During his time in power Pol Pot created an aggressive regime of
agricultural reform, designed to create a utopian Communist
society which was known for repressing intellectuals. Today the excesses
of his government are widely blamed for causing the deaths of up to two
million Cambodians.
Early life of Pol Pot
Saloth Sar was born in Prek
Sbauv in what was then a part of French
Indochina but which is now in the province of Kompong
Thom, Cambodia
(since 1925). In 1934
his parents sent him to Phnom
Penh to be educated at Wat
Botum Vaddei, a large Buddhist
monastery.
After a year there, he went to live with his brother and his brother's
wife, and began attending the Ecole Miche. On his first attempt to pass
the Certificat
d'Etudes Primaires Complémentaires in 1941,
he failed and was held back. He did not pass it until 1943.

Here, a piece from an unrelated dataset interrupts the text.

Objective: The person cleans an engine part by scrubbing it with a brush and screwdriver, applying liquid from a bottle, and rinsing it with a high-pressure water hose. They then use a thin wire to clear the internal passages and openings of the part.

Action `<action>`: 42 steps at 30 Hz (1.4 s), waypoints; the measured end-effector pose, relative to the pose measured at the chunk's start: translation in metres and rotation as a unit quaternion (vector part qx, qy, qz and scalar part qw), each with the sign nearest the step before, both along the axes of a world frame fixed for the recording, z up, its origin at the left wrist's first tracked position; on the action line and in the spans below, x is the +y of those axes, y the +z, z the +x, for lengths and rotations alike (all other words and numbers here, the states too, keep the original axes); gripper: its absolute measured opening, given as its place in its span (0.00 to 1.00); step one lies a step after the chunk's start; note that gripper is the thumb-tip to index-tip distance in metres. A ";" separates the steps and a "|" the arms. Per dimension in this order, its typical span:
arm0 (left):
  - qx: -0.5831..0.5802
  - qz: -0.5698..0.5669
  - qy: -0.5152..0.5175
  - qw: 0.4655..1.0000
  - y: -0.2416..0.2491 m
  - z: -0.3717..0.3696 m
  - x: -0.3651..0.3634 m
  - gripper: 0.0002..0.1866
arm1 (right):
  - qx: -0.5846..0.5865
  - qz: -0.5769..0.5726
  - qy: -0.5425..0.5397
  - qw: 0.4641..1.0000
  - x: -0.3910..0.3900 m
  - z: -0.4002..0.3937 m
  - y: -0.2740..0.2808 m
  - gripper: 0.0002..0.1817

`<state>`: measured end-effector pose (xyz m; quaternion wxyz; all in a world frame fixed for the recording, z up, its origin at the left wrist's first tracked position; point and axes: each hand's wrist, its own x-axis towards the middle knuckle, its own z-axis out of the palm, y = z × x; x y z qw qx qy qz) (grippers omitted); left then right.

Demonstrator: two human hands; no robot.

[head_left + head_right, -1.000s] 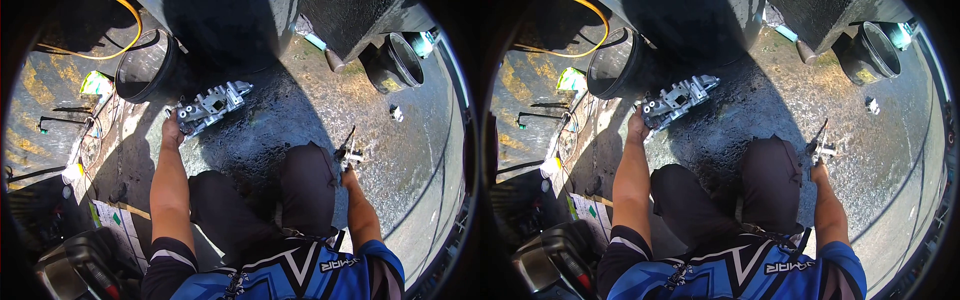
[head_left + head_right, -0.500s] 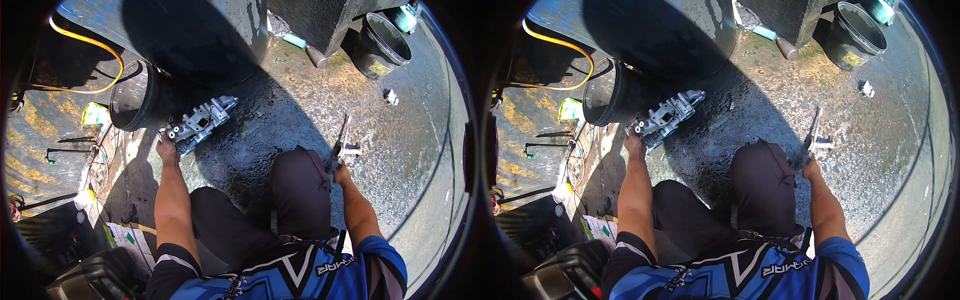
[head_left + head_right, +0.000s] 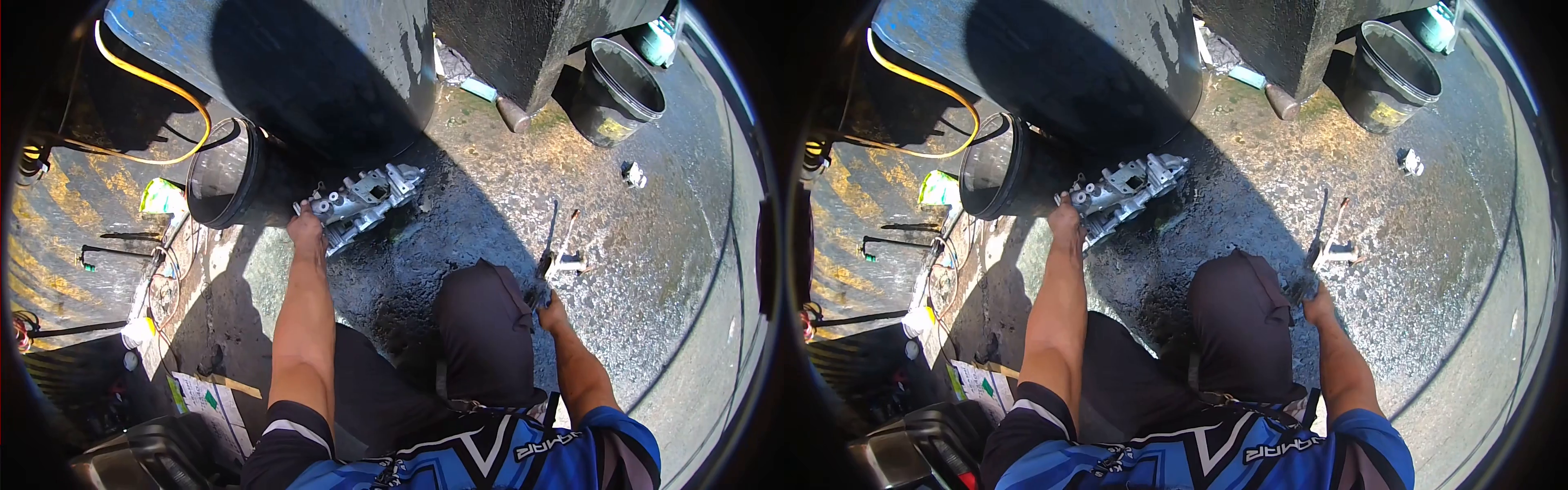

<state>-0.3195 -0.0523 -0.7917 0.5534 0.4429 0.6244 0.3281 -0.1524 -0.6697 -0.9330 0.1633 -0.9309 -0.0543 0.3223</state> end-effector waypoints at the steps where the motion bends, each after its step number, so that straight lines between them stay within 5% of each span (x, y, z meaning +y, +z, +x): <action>1: 0.019 -0.003 -0.021 1.000 0.008 0.016 -0.001 0.23 | 0.004 0.002 -0.002 1.000 -0.002 -0.003 0.004 0.44; 7: 0.118 -0.074 -0.048 0.989 0.028 0.100 0.008 0.23 | 0.045 -0.004 -0.031 0.999 -0.033 -0.021 0.035 0.47; 9: 0.038 -0.101 -0.054 0.993 0.020 0.108 0.024 0.23 | 0.063 -0.026 -0.043 0.997 -0.054 -0.027 0.040 0.47; 11: -0.036 -0.126 -0.082 0.988 -0.012 0.107 0.057 0.22 | 0.083 -0.021 -0.071 0.994 -0.089 -0.038 0.027 0.48; 14: -0.041 -0.129 -0.103 0.985 0.032 0.100 0.030 0.21 | 0.087 -0.037 -0.100 0.991 -0.111 -0.051 0.034 0.48; 17: -0.019 -0.098 -0.118 0.988 -0.006 0.087 0.050 0.23 | 0.068 -0.053 -0.079 0.993 -0.129 -0.059 0.023 0.47; 21: -0.059 -0.099 -0.107 0.988 -0.027 0.078 0.056 0.24 | 0.079 -0.031 -0.080 0.993 -0.107 -0.056 0.035 0.46; 24: 0.014 -0.085 -0.085 0.993 -0.010 0.081 0.044 0.24 | 0.078 0.007 -0.073 0.994 -0.099 -0.044 0.031 0.45; 27: -0.073 -0.095 -0.083 0.989 -0.028 0.077 0.050 0.25 | 0.070 0.042 -0.068 0.994 -0.060 -0.034 0.076 0.43; 31: -0.043 -0.070 -0.137 0.987 -0.002 0.056 0.045 0.27 | 0.067 0.059 -0.061 0.994 -0.074 -0.021 0.044 0.45; 32: -0.035 -0.057 -0.127 0.990 -0.029 0.053 0.065 0.27 | 0.044 0.044 -0.041 0.997 -0.087 -0.016 0.016 0.44; 34: 0.029 -0.047 -0.132 0.990 -0.007 0.042 0.064 0.27 | 0.053 -0.029 -0.034 0.998 -0.044 -0.009 0.078 0.46; 36: 0.049 -0.087 -0.141 0.985 0.075 0.027 0.035 0.27 | 0.049 -0.094 -0.034 0.994 -0.008 0.004 0.122 0.47; 39: 0.022 -0.102 -0.130 0.986 0.121 -0.003 0.032 0.25 | 0.031 -0.077 0.021 0.996 0.036 0.021 0.177 0.46; 42: 0.022 -0.097 -0.133 0.986 0.159 -0.044 0.032 0.22 | 0.085 0.050 -0.033 0.995 0.091 0.030 0.281 0.45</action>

He also failed the entrance exam for Lycée Sisowath and so attended a
junior middle school called Collège Preah Sihanouk at Kampong
Cham in 1943. During his time there he was again a mediocre student,
but enjoyed playing football
and played the roneat
(a bamboo
xylophone).
In 1947 he
passed the end-of-year exams and was selected to attend Lycée Sisowath.
In 1949,
he won a scholarship to study radio engineering in Paris.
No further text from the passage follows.